Cop Who Charged Black Senator With ‘Injuring’ Confederate Statues Nurtured A Long Grudge
A Portsmouth, Virginia, police sergeant ― who charged a Black state senator, local civil rights leaders and city public defenders with crimes under his theory they participated in a conspiracy to “injure” statues glorifying Confederate soldiers who fought for slavery ― was the subject of an internal investigation for an email he sent to city officials that blasted the rhetoric and actions of those he would later accuse of committing felonies, HuffPost has learned.

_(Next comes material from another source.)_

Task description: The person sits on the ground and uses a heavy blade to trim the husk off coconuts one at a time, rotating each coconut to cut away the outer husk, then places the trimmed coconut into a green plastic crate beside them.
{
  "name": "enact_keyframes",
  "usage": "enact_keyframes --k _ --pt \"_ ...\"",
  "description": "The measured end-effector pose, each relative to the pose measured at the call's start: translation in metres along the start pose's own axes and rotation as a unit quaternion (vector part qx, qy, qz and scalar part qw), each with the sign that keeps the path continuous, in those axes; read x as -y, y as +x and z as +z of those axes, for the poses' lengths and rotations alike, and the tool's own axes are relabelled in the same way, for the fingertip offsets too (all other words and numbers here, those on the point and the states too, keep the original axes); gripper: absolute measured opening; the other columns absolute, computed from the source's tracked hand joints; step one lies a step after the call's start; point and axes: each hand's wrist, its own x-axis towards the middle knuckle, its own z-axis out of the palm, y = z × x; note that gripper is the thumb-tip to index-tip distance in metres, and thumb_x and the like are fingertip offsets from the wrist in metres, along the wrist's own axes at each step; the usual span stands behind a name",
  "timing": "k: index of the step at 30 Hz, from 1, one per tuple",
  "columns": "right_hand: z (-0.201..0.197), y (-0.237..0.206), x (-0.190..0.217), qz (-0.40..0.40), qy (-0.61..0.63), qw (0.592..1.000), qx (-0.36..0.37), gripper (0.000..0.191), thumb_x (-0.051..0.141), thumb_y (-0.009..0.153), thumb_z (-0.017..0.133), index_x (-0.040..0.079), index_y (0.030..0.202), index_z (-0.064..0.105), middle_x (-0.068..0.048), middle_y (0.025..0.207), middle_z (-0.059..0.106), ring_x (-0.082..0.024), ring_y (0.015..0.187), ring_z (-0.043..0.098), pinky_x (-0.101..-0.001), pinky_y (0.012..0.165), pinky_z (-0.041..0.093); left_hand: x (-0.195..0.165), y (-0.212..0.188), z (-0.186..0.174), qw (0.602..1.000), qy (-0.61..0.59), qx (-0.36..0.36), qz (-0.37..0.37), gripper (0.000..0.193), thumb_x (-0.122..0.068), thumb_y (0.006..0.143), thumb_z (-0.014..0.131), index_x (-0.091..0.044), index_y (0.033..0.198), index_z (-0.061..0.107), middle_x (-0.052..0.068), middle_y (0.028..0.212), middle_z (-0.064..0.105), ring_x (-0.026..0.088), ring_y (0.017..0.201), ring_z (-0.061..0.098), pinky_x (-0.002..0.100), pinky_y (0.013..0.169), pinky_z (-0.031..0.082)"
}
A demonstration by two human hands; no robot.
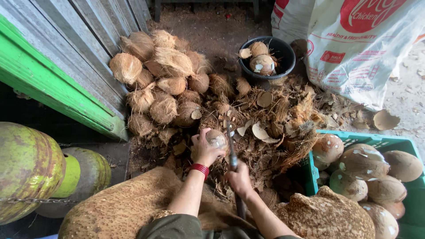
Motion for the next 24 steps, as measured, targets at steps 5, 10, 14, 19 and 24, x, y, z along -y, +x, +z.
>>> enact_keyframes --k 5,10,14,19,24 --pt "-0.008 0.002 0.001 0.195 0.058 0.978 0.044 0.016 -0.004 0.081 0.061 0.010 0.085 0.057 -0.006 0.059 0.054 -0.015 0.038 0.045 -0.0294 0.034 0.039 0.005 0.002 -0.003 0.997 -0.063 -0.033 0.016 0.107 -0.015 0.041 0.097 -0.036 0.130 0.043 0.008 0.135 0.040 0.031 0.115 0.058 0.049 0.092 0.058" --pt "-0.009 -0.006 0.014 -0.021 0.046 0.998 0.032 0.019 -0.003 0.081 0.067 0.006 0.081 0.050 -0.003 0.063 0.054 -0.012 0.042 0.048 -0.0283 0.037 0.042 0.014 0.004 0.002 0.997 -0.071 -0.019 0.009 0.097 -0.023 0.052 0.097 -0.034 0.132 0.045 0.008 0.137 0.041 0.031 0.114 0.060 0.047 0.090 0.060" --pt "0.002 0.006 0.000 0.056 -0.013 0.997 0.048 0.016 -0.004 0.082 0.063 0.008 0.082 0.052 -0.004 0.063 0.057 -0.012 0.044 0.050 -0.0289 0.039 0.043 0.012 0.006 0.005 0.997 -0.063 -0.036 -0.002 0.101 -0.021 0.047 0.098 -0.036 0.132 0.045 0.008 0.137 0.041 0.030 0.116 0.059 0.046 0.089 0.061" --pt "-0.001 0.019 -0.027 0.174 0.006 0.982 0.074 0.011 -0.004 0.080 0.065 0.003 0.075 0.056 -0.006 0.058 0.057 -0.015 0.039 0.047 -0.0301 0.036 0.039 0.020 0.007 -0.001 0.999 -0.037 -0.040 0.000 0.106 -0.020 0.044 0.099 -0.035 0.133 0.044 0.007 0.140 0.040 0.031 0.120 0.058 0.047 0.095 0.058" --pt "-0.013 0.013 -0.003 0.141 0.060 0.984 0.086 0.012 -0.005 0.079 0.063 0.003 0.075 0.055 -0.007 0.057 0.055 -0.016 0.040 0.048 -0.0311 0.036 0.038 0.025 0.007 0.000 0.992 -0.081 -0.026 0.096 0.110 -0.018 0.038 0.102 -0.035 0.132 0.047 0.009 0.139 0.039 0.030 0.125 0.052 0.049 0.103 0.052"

Sgt. Kevin McGee, according to several sources, was also a prominent opponent of former Portsmouth Police Chief Tonya Chapman. Chapman, Virginia’s first Black female police chief, was forced out last year, which she said was a result of her confronting “racial tensions” from within the majority Black city’s mostly white police force and facing down a police union she said didn’t like her because she wasn’t a white man.
Current Portsmouth Police Chief Angela Greene, also a Black woman, has gathered support from a predominately white group of Portsmouth residents, particularly after her department took advantage of Virginia’s magistrate system and bypassed Portsmouth’s Black elected prosecutor to charge Sen. Louise Lucas (D), local NAACP leaders and Portsmouth public defenders with taking part in a conspiracy to cause “injury to” a Confederate monument. The little-known “injury” law previously referred to the Civil War as the “War Between the States,” a preferred term of Confederate sympathizers.
Sen. Lucas was on the scene of a daytime demonstration at Portsmouth’s Confederate monument in June, but, like many other defendants charged with conspiracy, wasn’t actually on the scene later that night when protesters beheaded four Confederate statues and caused one to fall, severely injuring another demonstrator.